Proponents of euthanasia or “pulling the plug” often point to the assumed horror of being in a vegetative state but still somehow suffering. Their idea of compassion is to withdraw sustenance and submit them to a slow and agonizing death that would have horrified the Middle Ages. As Mr. Luse hints at in this terrific article, the real impulse behind euthanasia and abortion is the growing view that it is less morally offensive to kill anyone who is dependant and incapable of objecting.

Posted by Peter Burnet at March 4, 2005 7:38 AM
Comments

Life is a fatal condition.

Posted by: Tom C., Stamford, Ct. at March 4, 2005 8:01 AM

I commend your attention, OJ, to a story in today's Portland Oregonian. You can find it at "oregonlive" via Google. Title is "Why Am I Not Dead?"
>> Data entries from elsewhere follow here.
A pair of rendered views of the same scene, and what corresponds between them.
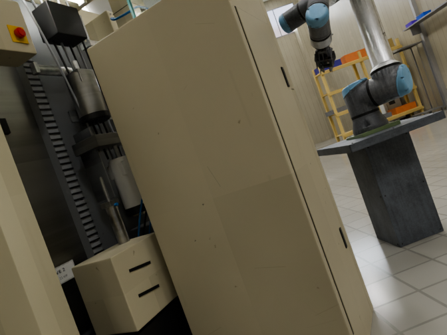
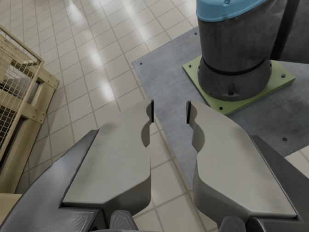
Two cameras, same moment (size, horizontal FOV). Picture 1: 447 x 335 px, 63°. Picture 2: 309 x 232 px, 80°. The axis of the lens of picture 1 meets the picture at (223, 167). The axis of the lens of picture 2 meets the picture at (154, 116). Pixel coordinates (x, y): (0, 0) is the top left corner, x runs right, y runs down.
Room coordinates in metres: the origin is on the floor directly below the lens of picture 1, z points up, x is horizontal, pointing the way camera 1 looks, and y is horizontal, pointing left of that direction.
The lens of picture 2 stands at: (1.71, -0.63, 1.09)
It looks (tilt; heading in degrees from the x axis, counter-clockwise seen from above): 60 degrees down; 12
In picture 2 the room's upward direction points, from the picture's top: 35 degrees counter-clockwise
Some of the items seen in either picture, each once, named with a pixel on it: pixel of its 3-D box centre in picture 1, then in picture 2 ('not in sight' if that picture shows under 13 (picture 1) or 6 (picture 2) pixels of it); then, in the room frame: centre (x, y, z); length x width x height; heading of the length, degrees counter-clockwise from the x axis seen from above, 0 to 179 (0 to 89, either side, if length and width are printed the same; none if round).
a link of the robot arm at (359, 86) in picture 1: (360, 97); (241, 14); (2.00, -0.84, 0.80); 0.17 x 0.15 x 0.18; 46
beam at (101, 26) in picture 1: (129, 38); not in sight; (2.45, 0.29, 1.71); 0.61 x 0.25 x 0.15; 153
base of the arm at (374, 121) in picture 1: (368, 121); (232, 60); (2.00, -0.83, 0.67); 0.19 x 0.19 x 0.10
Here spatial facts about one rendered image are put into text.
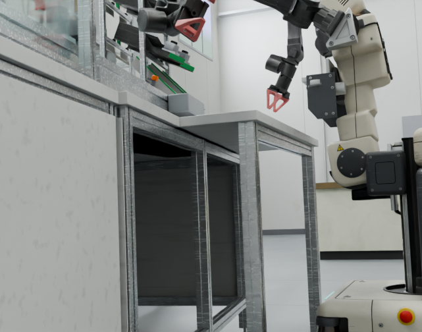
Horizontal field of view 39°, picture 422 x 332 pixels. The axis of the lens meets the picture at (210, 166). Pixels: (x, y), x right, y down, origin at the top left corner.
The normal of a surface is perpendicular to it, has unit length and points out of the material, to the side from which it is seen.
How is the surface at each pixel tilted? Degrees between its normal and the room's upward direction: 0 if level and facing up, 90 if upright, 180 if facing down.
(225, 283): 90
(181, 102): 90
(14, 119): 90
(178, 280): 90
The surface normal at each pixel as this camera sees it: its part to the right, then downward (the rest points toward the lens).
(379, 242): -0.37, -0.06
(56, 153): 0.97, -0.06
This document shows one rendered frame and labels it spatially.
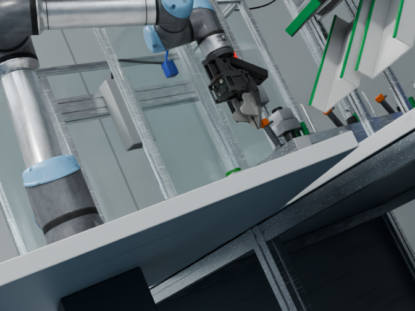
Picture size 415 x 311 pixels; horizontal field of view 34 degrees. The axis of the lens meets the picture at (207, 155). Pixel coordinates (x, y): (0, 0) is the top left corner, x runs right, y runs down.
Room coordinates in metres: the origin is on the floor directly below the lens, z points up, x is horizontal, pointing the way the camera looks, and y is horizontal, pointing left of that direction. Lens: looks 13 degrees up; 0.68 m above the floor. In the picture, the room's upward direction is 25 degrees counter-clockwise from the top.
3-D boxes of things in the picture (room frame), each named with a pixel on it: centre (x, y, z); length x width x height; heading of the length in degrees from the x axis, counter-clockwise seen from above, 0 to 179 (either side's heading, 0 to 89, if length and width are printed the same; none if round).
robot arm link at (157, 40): (1.57, -0.04, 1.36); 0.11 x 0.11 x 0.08; 18
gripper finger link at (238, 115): (1.63, -0.12, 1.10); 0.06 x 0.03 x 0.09; 131
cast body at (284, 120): (1.69, -0.22, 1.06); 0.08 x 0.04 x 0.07; 130
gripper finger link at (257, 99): (1.62, -0.16, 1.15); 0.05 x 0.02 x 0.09; 41
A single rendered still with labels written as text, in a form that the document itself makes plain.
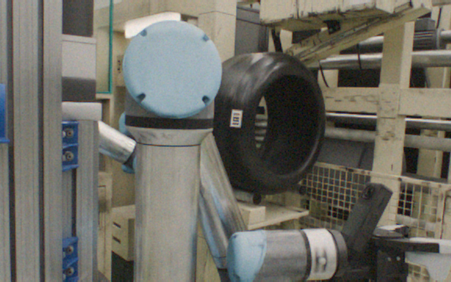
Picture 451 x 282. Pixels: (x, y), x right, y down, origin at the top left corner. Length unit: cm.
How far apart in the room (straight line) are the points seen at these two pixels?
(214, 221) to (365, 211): 24
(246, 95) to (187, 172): 93
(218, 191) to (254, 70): 87
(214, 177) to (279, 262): 18
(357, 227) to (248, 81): 90
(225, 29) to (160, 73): 141
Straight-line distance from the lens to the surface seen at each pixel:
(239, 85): 144
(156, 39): 48
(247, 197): 154
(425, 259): 68
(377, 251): 65
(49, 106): 74
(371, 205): 65
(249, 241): 58
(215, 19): 184
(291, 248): 59
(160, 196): 51
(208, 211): 67
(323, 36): 191
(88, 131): 82
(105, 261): 210
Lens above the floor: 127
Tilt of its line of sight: 6 degrees down
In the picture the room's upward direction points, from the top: 3 degrees clockwise
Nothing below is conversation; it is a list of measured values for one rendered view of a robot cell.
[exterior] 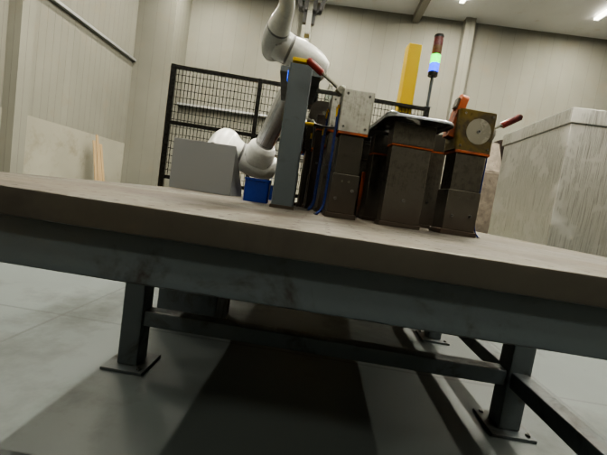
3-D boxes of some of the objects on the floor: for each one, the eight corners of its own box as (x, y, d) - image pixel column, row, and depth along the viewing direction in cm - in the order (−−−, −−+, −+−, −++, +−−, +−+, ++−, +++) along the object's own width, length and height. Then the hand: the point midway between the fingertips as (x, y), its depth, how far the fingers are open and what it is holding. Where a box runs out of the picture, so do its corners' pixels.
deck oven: (658, 313, 425) (704, 122, 406) (535, 292, 437) (574, 106, 418) (564, 281, 602) (592, 146, 583) (478, 267, 614) (503, 135, 595)
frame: (887, 840, 48) (1042, 376, 42) (-220, 611, 54) (-208, 181, 48) (409, 301, 303) (423, 226, 297) (227, 272, 309) (237, 198, 303)
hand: (308, 24), depth 108 cm, fingers closed
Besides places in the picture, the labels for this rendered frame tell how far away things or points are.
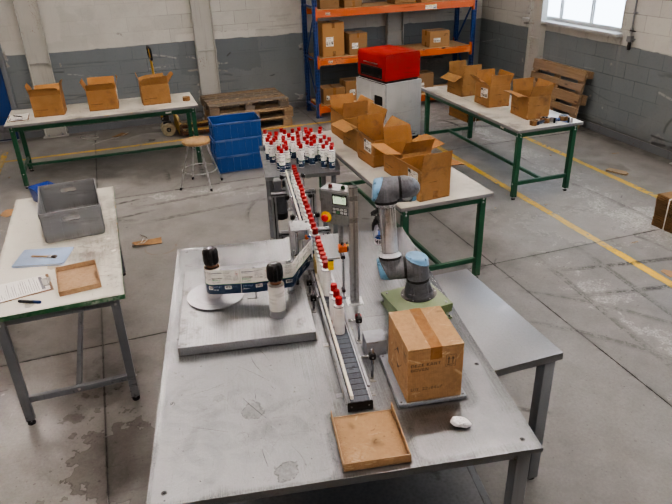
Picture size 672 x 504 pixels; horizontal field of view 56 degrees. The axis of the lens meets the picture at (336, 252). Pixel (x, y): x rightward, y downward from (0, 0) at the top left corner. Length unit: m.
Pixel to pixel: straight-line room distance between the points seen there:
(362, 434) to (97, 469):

Short version: Terminally-ill, mentally-sound cancer patient requests the prescribed lethal medication, ingests same, and promptly falls asleep as per usual. But wakes up several days later proclaiming he spoke with God, who told him to die a natural death. Which he then did.

Thought you might be interested.

Posted by: ghostcat at March 4, 2005 2:26 PM

Wow. Notice how you have to get to the 30th paragraph to read:

"Two days after Prueitt woke up, he told his wife he had been in the presence of God, she said. By her account, Prueitt said God had rejected his death by suicide and sent him back to live out his days and die a natural death."

The rest of the story seems more outraged by the "complications" of this particular case than noting the rather striking argument against the Oregon law made by Mr. Prueitt's story.